### Goal of the exercise
Tally the lines below that contain "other". The number is the whole answer.

..............................

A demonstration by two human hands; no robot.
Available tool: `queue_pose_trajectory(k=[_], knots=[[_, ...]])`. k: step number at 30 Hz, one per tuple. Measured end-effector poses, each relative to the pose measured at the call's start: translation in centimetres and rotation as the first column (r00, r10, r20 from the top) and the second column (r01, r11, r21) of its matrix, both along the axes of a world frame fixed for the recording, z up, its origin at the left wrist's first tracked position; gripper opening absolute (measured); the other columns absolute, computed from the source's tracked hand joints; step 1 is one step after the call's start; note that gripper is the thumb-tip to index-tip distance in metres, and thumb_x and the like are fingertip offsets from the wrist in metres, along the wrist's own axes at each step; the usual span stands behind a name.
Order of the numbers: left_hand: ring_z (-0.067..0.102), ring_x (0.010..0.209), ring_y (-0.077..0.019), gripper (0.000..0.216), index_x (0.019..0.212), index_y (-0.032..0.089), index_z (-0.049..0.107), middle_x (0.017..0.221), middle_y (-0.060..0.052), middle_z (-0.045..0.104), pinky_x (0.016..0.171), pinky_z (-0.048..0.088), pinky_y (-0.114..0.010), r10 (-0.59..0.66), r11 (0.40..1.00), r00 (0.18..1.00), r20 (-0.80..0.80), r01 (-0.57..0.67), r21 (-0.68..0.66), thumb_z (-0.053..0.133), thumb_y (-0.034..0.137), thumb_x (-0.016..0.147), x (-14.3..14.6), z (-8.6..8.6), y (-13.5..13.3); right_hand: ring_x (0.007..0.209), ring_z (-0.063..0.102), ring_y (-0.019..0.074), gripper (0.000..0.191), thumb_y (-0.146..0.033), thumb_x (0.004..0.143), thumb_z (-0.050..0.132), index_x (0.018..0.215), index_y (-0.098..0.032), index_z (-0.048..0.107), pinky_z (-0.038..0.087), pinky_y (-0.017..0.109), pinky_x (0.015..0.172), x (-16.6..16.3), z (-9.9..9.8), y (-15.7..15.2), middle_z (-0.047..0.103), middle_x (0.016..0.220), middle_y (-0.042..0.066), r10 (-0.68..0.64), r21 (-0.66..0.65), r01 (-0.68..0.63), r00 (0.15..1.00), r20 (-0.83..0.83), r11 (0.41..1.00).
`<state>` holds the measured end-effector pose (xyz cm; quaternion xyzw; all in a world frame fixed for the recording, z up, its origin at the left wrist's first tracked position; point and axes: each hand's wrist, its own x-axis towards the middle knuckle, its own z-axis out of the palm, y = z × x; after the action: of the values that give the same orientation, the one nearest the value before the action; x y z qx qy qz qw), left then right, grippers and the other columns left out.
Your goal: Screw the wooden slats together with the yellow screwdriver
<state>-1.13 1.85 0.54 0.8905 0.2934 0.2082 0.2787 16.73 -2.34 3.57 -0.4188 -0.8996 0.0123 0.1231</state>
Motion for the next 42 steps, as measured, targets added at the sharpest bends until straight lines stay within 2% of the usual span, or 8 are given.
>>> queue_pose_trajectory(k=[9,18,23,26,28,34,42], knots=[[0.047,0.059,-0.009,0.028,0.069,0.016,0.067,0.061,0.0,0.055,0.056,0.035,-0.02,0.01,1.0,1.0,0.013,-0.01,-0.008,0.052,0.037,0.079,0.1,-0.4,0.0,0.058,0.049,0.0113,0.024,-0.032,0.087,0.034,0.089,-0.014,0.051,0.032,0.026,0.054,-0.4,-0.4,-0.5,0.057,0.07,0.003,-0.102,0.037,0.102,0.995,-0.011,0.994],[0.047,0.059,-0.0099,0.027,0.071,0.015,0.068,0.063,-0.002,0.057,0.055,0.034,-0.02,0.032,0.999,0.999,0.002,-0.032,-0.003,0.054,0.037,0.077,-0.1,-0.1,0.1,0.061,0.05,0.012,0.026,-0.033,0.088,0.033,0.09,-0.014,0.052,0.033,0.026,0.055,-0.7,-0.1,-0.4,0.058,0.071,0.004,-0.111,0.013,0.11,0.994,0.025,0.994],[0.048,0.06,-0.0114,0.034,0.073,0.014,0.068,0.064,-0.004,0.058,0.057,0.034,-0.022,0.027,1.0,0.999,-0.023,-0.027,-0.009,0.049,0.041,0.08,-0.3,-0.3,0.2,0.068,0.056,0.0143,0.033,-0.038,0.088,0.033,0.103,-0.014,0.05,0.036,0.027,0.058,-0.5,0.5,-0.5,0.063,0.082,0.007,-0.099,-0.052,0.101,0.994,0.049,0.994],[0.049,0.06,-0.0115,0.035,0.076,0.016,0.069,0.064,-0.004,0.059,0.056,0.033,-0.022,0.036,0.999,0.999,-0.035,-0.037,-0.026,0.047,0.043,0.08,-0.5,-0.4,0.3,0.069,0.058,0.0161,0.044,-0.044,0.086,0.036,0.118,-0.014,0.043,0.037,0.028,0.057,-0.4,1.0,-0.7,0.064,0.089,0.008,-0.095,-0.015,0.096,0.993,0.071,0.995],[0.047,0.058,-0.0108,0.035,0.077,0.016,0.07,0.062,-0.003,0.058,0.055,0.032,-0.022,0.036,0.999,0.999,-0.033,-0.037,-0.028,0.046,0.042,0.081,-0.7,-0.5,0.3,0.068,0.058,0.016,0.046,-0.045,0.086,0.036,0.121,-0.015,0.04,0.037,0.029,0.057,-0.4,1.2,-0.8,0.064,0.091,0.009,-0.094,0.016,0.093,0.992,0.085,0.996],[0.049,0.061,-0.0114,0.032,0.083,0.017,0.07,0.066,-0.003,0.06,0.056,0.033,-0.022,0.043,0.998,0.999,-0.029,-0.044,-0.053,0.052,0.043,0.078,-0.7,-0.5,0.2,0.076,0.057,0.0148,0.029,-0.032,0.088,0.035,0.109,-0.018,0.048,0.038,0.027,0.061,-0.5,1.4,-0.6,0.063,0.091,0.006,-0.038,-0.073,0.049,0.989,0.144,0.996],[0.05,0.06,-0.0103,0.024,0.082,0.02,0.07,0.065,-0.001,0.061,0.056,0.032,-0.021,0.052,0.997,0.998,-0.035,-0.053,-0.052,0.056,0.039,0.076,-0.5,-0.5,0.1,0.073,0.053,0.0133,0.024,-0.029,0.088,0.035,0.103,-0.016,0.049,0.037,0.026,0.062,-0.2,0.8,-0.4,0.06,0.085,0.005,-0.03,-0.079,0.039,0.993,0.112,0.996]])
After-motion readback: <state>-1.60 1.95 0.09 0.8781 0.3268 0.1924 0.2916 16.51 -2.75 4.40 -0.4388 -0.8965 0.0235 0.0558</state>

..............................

### Problem solution
2